- SAND has declined 6% following the incident.
- The Sandbox team claims the hacker did not access the organization’s other services.
NFT gaming platform, The Sandbox, cautioned its users Thursday that its systems were compromised in a security incident involving emails with malware circulated to users. Unauthorized third party reportedly accessed one of the company’s computers and started circulating emails purported to be from The Sandbox.

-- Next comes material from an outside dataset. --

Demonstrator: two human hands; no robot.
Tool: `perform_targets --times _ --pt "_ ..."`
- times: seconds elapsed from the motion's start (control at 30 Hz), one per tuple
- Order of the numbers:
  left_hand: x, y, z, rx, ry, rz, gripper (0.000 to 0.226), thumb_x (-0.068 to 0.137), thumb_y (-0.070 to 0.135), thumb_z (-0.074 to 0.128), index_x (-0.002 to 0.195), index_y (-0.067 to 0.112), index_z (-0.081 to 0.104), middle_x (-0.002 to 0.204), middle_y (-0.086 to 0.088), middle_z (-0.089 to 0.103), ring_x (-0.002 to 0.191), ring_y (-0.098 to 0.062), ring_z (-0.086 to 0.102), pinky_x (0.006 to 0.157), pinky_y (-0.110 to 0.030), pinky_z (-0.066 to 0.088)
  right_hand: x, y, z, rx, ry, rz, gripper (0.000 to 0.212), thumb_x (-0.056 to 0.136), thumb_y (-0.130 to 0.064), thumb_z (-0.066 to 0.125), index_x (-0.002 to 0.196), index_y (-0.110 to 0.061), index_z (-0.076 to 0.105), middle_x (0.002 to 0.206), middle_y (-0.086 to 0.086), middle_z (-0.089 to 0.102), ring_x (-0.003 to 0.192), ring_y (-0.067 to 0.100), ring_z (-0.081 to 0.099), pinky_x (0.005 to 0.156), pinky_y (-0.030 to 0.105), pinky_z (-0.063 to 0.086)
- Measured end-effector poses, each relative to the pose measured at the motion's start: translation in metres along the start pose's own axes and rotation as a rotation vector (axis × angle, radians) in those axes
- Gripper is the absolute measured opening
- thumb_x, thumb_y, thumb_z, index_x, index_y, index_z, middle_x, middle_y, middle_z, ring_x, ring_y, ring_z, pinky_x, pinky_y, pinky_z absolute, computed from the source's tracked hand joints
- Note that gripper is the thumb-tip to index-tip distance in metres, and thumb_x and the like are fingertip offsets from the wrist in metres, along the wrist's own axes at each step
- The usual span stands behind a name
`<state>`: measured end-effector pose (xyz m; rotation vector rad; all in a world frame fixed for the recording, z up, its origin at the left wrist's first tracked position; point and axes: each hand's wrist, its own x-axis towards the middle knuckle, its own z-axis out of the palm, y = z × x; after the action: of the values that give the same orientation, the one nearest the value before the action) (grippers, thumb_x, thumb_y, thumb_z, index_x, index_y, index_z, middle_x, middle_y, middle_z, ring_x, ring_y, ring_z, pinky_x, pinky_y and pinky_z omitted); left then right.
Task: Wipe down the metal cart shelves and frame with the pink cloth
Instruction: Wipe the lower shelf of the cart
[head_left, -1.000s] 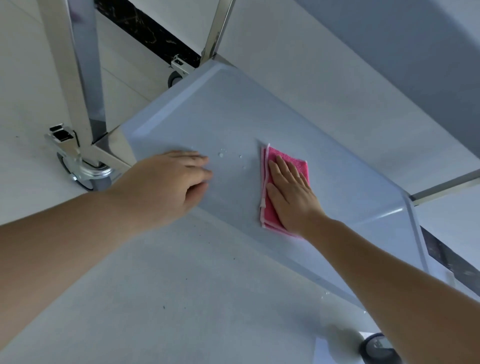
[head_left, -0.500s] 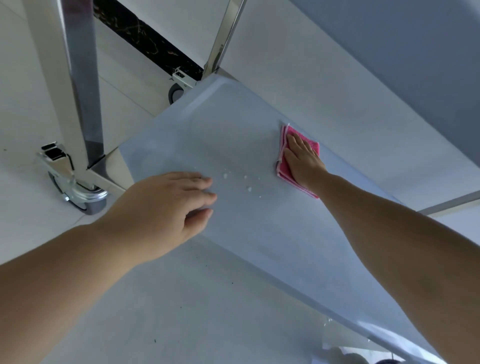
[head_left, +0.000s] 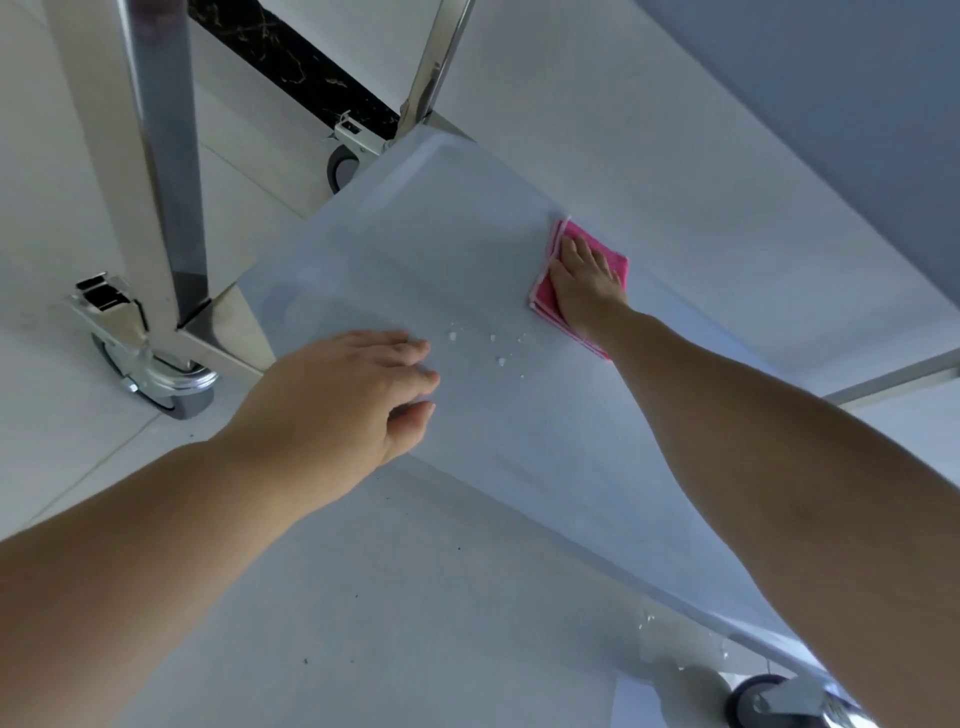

“On Feb. 6, we became aware that an unauthorized third party had gained access to the computer of an employee of The Sandbox. This enabled (them) to access several email addresses to which it then sent an email falsely claiming to be from The Sandbox,” the firm said.
The alleged email, titled ‘The Sandbox Game (PURELAND) Access,’ reportedly contains hyperlinks that can remotely install malware on the recipients’ computers, collect personal data, or gain full control.
See Related: Lazarus, The North Korean Hacker Group Involved In Recent Japanese Phishing Scam
The Breach Is Limited To A Single Computer
Although the level of damage from the compromise is not yet confirmed, The Sandbox team noted that the unauthorized access was only limited to a single staff computer, which was accessed via a malware application. According to the announcement, the malicious actor did not manage to access any other services.
Following the incident, the team said it had communicated to the targeted recipients, cautioning them not to open or download anything from the flagged email. They have also blocked the targeted machine, formatted its content, and reset all its passwords, pending further investigation into the situation. Sandbox has also urged users to use stronger passwords, not to click hyperlinks, install antivirus software on their computers, or consult an IT professional to protect their systems.
See Related: Singapore Police Cautions Investors Against FTX Phishing Scams
The Impact On SAND
The incident has caused the price of Sandbox’s utility token, SAND, to drop 6% in the past 24 hours, according to CoinMaketCap, besides the other factors causing turmoil in the crypto space, like the uncertainty surrounding Silvergate. The crypto-friendly bank faces a flight of some of its major clients, including Coinbase, Circle, and CryptoCom after announcing that it would delay releasing its 10-K filing amidst uncertainty in its financial health.